Records contained in a dataset:
☆ ☆ ☆ ☆ ☆ ☆ ☆

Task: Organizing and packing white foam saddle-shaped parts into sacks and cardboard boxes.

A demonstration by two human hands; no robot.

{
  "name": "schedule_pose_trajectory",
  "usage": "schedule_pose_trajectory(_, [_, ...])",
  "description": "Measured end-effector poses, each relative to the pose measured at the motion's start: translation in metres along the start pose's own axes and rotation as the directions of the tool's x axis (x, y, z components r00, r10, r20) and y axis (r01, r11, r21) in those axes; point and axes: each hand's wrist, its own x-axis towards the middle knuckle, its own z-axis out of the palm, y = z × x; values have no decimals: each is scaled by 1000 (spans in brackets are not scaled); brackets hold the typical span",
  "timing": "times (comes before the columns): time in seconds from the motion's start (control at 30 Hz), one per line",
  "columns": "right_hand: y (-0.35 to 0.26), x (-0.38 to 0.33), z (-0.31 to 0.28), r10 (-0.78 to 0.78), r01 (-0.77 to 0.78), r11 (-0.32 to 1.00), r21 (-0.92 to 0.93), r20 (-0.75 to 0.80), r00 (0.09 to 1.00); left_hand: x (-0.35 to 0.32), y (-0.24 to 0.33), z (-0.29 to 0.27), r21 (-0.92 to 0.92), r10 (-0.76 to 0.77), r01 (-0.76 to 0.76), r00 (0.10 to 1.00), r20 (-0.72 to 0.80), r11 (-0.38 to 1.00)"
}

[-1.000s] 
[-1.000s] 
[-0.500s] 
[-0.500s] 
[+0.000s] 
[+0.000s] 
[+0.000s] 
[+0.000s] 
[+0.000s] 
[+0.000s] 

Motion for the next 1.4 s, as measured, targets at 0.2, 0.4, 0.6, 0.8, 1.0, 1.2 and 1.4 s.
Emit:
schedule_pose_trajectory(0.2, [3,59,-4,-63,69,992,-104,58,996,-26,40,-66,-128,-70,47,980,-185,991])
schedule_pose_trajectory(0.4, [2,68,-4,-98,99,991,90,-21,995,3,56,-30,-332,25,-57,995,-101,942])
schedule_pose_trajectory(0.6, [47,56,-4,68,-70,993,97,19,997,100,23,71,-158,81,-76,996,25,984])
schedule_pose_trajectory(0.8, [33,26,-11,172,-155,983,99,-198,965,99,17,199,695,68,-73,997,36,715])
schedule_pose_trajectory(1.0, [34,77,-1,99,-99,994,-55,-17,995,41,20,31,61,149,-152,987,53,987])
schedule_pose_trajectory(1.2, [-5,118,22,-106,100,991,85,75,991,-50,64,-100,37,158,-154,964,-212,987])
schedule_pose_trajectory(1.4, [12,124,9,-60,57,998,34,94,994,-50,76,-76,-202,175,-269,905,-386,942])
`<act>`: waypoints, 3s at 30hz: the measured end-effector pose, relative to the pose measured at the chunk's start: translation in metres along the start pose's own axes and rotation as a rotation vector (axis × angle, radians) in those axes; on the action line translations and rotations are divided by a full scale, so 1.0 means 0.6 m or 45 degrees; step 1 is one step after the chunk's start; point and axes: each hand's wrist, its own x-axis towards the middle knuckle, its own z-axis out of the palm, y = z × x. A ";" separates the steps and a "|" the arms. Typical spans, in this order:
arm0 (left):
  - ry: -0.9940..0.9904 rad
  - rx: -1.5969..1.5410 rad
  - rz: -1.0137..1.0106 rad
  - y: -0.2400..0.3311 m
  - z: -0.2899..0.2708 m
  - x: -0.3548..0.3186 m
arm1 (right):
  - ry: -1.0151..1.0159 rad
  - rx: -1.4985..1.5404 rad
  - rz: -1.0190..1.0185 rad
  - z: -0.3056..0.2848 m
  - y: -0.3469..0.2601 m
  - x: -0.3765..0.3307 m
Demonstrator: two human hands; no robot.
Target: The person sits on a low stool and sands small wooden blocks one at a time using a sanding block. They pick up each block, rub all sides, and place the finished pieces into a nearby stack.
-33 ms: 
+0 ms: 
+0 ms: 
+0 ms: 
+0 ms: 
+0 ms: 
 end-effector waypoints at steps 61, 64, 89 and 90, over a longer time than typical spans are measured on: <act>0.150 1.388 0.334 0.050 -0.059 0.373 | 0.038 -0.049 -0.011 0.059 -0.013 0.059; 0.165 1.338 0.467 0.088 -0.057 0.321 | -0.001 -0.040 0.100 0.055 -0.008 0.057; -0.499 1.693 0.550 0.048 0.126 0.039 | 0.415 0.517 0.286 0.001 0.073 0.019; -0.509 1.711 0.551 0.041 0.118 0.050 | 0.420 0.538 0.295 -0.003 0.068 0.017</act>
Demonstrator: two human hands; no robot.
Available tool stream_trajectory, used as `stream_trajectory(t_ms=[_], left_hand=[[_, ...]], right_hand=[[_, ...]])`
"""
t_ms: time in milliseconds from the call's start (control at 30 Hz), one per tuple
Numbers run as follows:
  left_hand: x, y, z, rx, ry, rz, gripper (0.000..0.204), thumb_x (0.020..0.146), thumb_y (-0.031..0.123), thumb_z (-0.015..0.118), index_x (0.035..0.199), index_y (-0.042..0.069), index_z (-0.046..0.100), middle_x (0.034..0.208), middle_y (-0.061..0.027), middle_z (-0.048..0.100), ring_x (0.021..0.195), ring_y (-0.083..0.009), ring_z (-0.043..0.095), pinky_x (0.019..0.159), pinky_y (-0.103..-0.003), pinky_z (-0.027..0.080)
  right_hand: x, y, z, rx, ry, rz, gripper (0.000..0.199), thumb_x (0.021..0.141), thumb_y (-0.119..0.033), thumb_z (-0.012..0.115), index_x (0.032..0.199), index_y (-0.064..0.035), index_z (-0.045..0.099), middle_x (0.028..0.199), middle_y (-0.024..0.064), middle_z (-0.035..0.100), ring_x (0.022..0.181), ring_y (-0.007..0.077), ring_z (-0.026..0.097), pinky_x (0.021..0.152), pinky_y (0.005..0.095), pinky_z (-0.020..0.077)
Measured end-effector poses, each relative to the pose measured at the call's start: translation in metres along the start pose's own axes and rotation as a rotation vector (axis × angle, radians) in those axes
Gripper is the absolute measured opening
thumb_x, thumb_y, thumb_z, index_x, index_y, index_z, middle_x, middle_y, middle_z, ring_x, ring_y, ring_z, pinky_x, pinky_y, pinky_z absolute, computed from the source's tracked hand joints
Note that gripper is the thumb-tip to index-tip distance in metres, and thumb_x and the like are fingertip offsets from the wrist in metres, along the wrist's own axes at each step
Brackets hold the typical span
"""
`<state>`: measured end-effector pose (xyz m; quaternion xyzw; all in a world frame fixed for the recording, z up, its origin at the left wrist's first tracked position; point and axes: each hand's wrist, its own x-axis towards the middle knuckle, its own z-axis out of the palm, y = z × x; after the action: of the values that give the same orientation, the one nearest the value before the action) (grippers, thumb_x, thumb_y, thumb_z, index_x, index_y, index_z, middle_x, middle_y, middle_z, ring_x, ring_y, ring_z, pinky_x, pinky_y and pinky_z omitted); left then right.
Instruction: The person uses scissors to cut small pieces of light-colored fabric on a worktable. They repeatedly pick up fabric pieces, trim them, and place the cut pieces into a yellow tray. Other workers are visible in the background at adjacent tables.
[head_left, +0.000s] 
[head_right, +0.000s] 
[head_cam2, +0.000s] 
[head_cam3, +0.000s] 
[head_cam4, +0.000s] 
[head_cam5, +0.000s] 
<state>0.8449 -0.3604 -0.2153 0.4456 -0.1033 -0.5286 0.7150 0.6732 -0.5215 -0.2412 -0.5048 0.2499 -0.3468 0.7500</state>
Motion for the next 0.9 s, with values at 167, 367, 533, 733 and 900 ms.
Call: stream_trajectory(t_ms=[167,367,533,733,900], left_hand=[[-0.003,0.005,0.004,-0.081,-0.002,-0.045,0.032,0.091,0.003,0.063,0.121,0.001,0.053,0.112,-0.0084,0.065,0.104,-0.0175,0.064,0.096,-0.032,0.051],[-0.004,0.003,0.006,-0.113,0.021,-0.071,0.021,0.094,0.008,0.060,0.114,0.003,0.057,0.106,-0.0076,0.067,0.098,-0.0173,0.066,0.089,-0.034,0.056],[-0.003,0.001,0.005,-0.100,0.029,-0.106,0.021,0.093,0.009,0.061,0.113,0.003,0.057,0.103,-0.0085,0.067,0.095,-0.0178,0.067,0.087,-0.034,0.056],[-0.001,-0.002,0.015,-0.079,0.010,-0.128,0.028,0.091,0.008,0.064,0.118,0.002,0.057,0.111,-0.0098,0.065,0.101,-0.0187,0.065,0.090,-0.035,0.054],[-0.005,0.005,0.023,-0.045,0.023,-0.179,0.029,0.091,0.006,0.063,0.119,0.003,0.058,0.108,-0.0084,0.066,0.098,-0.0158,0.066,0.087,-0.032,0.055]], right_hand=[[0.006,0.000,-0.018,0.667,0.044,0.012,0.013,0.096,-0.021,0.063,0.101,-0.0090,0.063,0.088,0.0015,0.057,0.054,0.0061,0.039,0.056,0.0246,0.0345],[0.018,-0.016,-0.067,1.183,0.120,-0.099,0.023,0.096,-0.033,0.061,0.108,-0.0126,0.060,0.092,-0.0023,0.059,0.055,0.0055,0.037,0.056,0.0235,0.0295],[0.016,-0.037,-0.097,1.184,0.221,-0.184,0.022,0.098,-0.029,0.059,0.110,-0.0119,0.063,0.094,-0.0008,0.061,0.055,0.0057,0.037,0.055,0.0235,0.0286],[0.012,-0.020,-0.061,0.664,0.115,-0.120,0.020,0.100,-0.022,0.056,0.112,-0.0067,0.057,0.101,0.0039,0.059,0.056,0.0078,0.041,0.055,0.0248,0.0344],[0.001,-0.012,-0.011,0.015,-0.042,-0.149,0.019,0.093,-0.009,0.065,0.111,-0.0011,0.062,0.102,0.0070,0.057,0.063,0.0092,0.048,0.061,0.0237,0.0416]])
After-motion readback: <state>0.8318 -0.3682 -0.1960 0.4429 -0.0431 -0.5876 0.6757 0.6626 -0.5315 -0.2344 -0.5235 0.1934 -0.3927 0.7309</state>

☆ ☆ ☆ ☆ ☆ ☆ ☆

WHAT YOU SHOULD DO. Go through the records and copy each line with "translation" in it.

FINISHED TASK.
  "description": "Measured end-effector poses, each relative to the pose measured at the motion's start: translation in metres along the start pose's own axes and rotation as the directions of the tool's x axis (x, y, z components r00, r10, r20) and y axis (r01, r11, r21) in those axes; point and axes: each hand's wrist, its own x-axis towards the middle knuckle, its own z-axis out of the palm, y = z × x; values have no decimals: each is scaled by 1000 (spans in brackets are not scaled); brackets hold the typical span",
`<act>`: waypoints, 3s at 30hz: the measured end-effector pose, relative to the pose measured at the chunk's start: translation in metres along the start pose's own axes and rotation as a rotation vector (axis × angle, radians) in those axes; on the action line translations and rotations are divided by a full scale, so 1.0 means 0.6 m or 45 degrees; step 1 is one step after the chunk's start; point and axes: each hand's wrist, its own x-axis towards the middle knuckle, its own z-axis out of the palm, y = z × x. A ";" separates the steps and a "|" the arms. Typical spans, in this order:
Measured end-effector poses, each relative to the pose measured at the call's start: translation in metres along the start pose's own axes and rotation as a rotation vector (axis × angle, radians) in those axes

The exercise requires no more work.